== Your objective ==
Check every line below for the string "right". Copy the ones that have it.

== Exercise materials ==
▽
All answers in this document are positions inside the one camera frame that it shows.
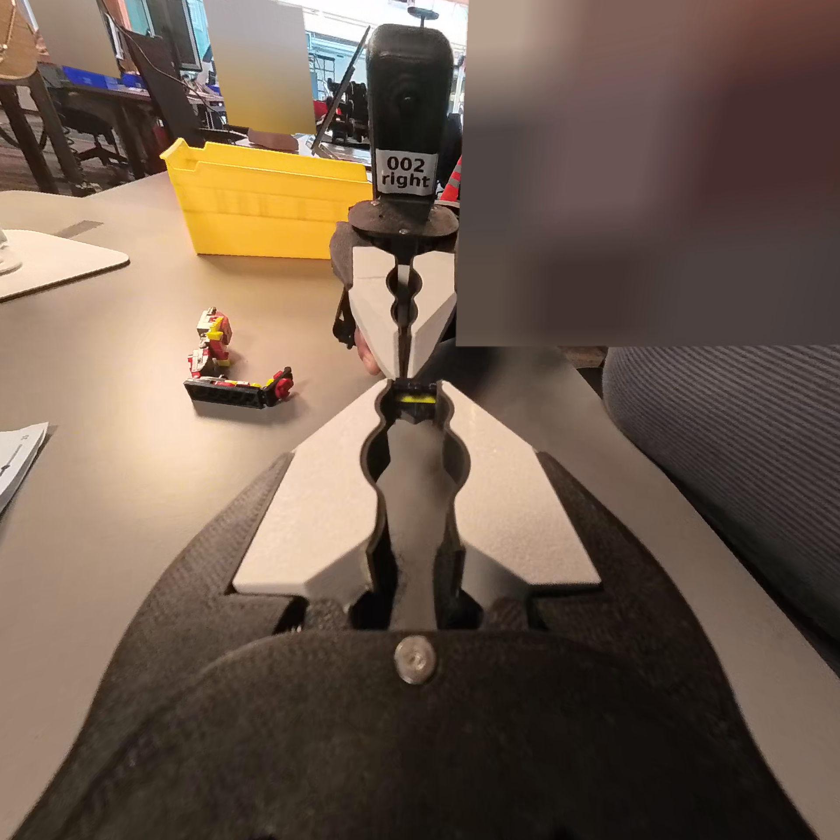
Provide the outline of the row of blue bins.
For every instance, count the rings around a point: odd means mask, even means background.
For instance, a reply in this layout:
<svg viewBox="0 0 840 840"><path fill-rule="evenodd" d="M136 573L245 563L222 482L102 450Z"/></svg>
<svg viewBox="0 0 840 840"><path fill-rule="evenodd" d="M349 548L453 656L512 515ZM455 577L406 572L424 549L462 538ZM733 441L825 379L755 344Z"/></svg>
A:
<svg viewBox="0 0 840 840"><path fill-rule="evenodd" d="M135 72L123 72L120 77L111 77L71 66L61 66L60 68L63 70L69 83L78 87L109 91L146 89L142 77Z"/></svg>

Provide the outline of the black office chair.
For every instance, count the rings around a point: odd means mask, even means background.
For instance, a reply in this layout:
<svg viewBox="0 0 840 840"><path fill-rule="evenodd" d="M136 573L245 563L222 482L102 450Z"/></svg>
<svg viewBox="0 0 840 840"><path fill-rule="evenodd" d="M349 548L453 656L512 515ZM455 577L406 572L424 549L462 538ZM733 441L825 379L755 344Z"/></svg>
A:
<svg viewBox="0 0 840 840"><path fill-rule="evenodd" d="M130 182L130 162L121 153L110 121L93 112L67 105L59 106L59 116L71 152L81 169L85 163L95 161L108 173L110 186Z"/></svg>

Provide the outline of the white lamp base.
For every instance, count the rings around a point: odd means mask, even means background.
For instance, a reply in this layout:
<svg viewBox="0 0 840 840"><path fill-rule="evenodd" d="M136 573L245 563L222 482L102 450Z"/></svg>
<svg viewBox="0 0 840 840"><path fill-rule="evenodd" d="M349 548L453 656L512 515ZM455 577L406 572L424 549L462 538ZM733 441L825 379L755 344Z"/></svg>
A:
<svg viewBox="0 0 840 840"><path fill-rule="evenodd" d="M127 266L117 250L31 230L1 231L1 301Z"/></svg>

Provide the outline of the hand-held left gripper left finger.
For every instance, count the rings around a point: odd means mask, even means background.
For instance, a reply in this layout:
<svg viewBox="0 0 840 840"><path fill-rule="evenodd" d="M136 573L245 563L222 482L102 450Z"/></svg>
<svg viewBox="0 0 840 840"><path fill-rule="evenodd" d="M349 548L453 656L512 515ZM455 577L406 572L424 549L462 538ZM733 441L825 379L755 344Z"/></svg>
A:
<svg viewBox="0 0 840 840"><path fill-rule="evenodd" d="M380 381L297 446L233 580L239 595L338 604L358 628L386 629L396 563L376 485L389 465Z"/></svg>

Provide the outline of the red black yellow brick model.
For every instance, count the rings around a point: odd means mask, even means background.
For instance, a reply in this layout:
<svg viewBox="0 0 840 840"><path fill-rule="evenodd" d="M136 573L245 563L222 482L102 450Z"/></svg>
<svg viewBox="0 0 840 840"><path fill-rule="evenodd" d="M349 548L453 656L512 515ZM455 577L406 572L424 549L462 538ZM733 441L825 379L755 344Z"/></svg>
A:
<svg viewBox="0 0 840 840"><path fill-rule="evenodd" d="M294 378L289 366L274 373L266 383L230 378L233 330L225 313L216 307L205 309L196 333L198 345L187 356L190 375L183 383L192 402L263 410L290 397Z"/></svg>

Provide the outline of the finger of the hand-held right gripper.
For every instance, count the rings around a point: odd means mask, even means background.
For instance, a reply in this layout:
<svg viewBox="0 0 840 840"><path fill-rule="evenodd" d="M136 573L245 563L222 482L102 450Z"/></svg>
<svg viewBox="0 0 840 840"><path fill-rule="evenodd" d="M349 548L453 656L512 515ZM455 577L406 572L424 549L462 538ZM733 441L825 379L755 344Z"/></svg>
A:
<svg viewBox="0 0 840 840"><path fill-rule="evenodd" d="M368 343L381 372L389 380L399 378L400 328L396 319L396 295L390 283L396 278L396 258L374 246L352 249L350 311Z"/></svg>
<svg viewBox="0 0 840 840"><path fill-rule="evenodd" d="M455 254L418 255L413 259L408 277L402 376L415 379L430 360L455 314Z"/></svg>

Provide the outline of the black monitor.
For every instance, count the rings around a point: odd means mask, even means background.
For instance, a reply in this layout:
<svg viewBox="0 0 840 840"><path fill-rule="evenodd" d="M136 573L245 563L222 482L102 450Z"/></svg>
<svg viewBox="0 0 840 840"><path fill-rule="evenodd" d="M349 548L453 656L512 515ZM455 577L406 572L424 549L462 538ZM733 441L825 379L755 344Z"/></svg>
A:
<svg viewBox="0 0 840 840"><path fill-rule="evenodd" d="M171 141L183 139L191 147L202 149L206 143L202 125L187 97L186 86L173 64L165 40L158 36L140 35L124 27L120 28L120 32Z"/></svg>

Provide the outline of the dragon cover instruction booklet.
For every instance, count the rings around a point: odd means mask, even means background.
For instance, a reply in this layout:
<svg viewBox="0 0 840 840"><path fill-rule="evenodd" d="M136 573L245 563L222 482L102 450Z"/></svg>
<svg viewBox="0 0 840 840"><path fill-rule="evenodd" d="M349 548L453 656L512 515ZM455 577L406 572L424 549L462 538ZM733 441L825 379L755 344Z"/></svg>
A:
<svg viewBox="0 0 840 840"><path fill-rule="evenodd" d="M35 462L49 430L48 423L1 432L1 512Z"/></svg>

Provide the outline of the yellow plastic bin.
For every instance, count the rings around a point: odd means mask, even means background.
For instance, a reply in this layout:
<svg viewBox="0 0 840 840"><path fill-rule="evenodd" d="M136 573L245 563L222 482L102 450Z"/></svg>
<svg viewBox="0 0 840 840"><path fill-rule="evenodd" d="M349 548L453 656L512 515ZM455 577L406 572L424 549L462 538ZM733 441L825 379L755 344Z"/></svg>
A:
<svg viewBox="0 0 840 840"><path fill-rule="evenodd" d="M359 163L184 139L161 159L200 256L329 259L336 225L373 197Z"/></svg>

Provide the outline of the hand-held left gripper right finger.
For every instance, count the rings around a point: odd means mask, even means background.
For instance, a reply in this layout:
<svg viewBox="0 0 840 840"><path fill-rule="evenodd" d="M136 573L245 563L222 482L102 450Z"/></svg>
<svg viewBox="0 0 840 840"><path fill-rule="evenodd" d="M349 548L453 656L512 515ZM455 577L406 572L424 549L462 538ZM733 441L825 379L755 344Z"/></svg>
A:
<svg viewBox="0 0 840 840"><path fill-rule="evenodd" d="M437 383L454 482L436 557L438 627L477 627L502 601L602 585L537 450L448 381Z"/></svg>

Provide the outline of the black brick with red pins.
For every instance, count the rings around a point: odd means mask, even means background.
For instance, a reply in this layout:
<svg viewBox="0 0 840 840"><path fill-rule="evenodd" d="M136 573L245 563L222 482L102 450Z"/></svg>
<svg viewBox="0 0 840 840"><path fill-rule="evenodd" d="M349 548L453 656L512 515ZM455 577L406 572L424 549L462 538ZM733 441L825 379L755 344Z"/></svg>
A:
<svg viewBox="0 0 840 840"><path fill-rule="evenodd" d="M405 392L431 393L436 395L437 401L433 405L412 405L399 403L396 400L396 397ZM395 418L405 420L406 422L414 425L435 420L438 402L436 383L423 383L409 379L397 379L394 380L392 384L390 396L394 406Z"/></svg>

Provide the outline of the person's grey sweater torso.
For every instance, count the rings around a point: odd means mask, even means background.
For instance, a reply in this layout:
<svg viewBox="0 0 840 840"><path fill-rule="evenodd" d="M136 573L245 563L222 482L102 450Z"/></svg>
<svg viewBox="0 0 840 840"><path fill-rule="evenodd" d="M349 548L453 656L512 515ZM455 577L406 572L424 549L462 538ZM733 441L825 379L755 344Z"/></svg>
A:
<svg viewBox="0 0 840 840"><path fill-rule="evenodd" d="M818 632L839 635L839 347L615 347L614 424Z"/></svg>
△
== Task solution ==
Provide the outline of the finger of the hand-held right gripper.
Provide the outline of the hand-held left gripper right finger.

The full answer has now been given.